Limitations of original studies
The reviews have included individual research studies with a large degree of heterogeneity in study design (for example, definition and measurement of BSP, level of cognitive impairment, population characteristics and recruitment of participants), making cross study comparisons difficult. Many different instruments are used to measure BPS, including the Neuropsychiatric Inventory (NPI) [70], CERAD-BRSD [71] and the Behavioral Pathology in Alzheimer's Disease scale (BEHAVE-AD) [72]. Symptom-specific instruments are also used, including the Geriatric Depression Scale (GDS) for depressive symptoms [73]. Some instruments use self-ratings (for example, GDS), while others are based on a caregiver interview (for example, NPI). Across instruments there is no consistency in the definition and severity of the symptoms.

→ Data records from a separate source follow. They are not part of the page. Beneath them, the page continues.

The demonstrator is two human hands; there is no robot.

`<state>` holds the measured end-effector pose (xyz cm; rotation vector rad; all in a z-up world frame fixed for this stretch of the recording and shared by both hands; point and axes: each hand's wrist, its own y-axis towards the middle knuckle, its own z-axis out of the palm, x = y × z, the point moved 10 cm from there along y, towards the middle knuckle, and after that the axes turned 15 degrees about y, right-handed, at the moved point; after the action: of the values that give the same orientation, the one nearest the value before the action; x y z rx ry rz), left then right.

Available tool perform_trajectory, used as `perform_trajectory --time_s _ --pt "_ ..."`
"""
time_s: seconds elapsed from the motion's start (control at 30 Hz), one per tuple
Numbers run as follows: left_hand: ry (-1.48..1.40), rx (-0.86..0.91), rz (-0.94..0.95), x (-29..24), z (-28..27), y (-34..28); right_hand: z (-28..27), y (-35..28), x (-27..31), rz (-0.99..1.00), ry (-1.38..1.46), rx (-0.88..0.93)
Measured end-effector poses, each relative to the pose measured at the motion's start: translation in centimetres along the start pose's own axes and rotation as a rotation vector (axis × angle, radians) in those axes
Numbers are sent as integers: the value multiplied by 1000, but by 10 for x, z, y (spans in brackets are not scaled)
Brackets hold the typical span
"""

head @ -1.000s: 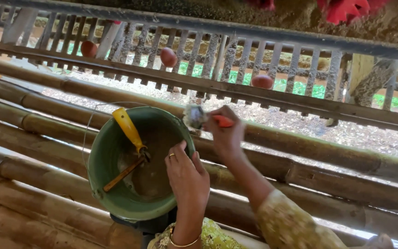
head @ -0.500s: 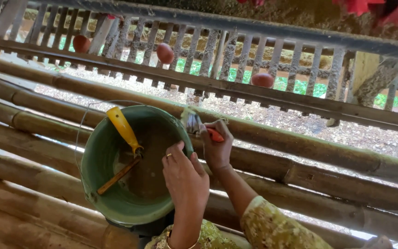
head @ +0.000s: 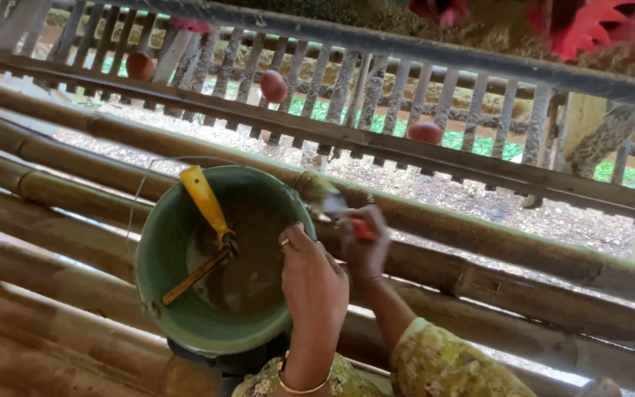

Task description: The person sits on a bamboo floor and uses a paintbrush to apply a liquid from a green bucket onto horizontal bamboo poles. The person repeatedly dips the brush into the bucket and paints the poles in a repetitive motion.

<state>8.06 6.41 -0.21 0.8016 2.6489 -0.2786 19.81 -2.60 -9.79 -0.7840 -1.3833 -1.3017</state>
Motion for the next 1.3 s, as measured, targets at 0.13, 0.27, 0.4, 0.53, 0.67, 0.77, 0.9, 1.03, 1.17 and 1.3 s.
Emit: perform_trajectory --time_s 0.13,0.27,0.4,0.53,0.67,0.77,0.9,1.03,1.17,1.3 --pt "24 48 -48 -1 -6 3 -42 2 55 -142 -168 -120" --pt "42 90 -72 1 2 0 -22 2 37 83 146 -205" --pt "15 80 -75 2 0 0 26 18 -20 419 270 -255" --pt "39 45 -62 3 -1 -1 -51 17 -38 397 452 -642" --pt "71 94 -87 2 5 3 -72 12 0 295 329 -678" --pt "73 113 -97 3 6 0 -27 8 -14 447 469 -640" --pt "32 22 -54 3 -3 0 -1 14 -64 579 612 -580" --pt "33 139 -99 5 2 0 -120 15 -46 429 330 -656" --pt "23 43 -64 7 5 -1 -188 20 31 -9 -260 -396" --pt "-15 30 -52 5 -1 -3 -80 3 86 178 55 -373"
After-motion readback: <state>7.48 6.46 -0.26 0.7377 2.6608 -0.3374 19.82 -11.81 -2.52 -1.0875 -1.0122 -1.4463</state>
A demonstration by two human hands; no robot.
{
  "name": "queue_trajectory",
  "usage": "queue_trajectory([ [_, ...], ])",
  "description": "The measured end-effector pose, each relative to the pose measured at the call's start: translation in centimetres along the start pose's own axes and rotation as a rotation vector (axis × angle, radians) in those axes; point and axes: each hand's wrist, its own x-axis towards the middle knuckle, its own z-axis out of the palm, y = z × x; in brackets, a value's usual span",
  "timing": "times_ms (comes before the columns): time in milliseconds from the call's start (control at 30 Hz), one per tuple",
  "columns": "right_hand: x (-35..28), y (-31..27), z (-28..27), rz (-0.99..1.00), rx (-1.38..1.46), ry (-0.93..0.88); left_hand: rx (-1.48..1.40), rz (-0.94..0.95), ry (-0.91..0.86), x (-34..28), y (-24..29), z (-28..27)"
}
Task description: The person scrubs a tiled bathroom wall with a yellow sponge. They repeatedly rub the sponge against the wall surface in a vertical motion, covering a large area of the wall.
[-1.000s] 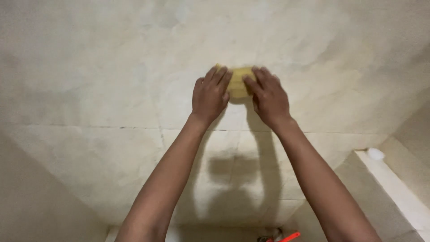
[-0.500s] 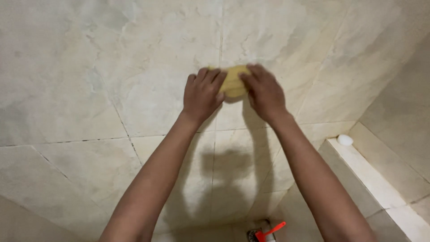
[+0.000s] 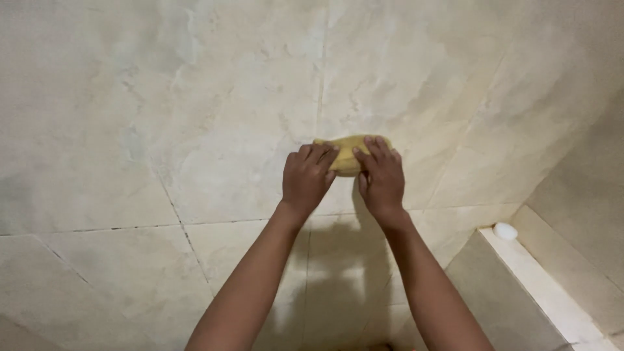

Some studies focused on the general older population, while others selected only those with dementia or MCI. Even within impaired groups large differences exist in the measurement of cognitive function. Some study populations were divided by cognitive status (for example, normal, mild or other cognitive impairment and dementia) using diagnostic criteria applied independently of BPS. It may be that the phenotypes of BPS (for example, the causes of depression or agitation) have a different basis at different stages of cognitive impairment and, therefore, studies using different groups will have discrepant findings. Other features, such as the age and gender of participants, and the setting where they were recruited, also vary. If samples are not representative of the population (either that of older people in the community or people with dementia) conclusions may be difficult to generalise.
Limitations of our review of review
There is no Mesh or Emtree search term for BPS, so search terms for individual symptoms and text searches had to be combined. As many different terms are used to describe BPS, it is possible that we may have missed relevant reviews, though we have checked all reference lists of relevant papers. One author undertook data selection and extraction.
Many different definitions of BPS have been used in the literature. Here we used symptom definitions as used by the most commonly used instruments to measure BPS, including the NPI. However, symptom definitions may overlap and there was heterogeneity in symptom definitions that were used by the reviews. Depression is especially problematic. All of the reviews included here that studied depression included studies investigating major depression as well as studies investigating depressive symptoms. In the original studies, decisions about depression can be made at recruitment, when applying the inclusion and exclusion criteria or during measurement at baseline and follow-up. In some studies, only people with or without depressive symptoms or major depression are recruited, or participants with major depression can be excluded from the study at the participant selection stage. At the data collection stage, the definition of depression can include both major depression and minor depression using a cut-off score (for example, a CES-D score higher than 16); it can include both depressive symptoms and major depression separately (for example, DSM definitions for major and minor depression or CES-D scores 16 to 20 and CES-D higher than 20), or either depressive symptoms only (for example, using the Neuropsychiatric Inventory to measure depressive symptoms in the context of BPSD) or major depression only (for example, DSM definition for major depression).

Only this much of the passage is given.